▶ Stored records:
--------------------

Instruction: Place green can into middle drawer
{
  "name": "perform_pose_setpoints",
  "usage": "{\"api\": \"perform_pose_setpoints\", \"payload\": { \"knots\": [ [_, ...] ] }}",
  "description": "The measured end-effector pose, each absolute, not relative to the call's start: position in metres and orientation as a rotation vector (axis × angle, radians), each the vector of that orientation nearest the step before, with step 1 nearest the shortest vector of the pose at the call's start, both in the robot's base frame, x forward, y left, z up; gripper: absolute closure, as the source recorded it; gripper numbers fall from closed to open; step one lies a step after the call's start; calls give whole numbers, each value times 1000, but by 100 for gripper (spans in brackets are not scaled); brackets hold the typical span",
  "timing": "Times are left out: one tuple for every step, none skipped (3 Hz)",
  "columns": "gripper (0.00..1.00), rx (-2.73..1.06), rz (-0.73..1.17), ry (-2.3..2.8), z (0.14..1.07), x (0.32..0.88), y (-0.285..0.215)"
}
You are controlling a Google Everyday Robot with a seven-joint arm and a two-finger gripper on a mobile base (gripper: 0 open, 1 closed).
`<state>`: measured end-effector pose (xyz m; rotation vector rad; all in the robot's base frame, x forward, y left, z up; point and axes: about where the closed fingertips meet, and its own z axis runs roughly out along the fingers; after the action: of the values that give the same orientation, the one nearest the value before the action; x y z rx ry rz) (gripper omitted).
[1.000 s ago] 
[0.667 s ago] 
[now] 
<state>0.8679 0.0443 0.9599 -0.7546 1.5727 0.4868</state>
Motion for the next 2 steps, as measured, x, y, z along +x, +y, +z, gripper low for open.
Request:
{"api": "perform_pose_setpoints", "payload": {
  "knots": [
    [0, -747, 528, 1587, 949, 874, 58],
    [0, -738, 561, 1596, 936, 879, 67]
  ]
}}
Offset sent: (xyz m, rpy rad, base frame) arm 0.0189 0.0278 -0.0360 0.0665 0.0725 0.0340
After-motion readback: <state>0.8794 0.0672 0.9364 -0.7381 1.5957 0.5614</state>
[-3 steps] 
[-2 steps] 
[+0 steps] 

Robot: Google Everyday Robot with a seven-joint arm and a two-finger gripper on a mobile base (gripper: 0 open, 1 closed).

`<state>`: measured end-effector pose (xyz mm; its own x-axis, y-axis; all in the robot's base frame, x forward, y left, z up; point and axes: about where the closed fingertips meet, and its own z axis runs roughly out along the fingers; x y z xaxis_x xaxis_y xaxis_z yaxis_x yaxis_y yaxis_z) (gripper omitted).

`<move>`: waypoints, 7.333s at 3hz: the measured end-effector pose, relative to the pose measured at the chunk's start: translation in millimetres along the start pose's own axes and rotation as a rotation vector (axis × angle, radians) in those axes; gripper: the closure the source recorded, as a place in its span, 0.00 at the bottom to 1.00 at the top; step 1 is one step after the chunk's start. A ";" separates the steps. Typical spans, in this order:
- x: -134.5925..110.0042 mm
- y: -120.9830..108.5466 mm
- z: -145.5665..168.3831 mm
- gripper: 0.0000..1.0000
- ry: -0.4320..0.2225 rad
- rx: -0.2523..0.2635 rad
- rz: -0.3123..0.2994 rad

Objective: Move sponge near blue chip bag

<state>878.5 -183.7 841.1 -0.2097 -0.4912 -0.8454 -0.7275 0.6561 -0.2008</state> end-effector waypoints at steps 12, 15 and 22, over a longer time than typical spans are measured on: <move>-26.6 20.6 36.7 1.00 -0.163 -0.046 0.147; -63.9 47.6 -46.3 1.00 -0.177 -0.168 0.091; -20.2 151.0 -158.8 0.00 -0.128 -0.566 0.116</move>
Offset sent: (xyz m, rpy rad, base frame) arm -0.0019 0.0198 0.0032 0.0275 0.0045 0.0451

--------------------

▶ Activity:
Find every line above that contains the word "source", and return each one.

▶ Result of the task:
  "description": "The measured end-effector pose, each absolute, not relative to the call's start: position in metres and orientation as a rotation vector (axis × angle, radians), each the vector of that orientation nearest the step before, with step 1 nearest the shortest vector of the pose at the call's start, both in the robot's base frame, x forward, y left, z up; gripper: absolute closure, as the source recorded it; gripper numbers fall from closed to open; step one lies a step after the call's start; calls give whole numbers, each value times 1000, but by 100 for gripper (spans in brackets are not scaled); brackets hold the typical span",
`<move>`: waypoints, 7.333s at 3hz: the measured end-effector pose, relative to the pose measured at the chunk's start: translation in millimetres along the start pose's own axes and rotation as a rotation vector (axis × angle, radians) in those axes; gripper: the closure the source recorded, as a place in its span, 0.00 at the bottom to 1.00 at the top; step 1 is one step after the chunk's start. A ";" separates the steps. Typical spans, in this order:

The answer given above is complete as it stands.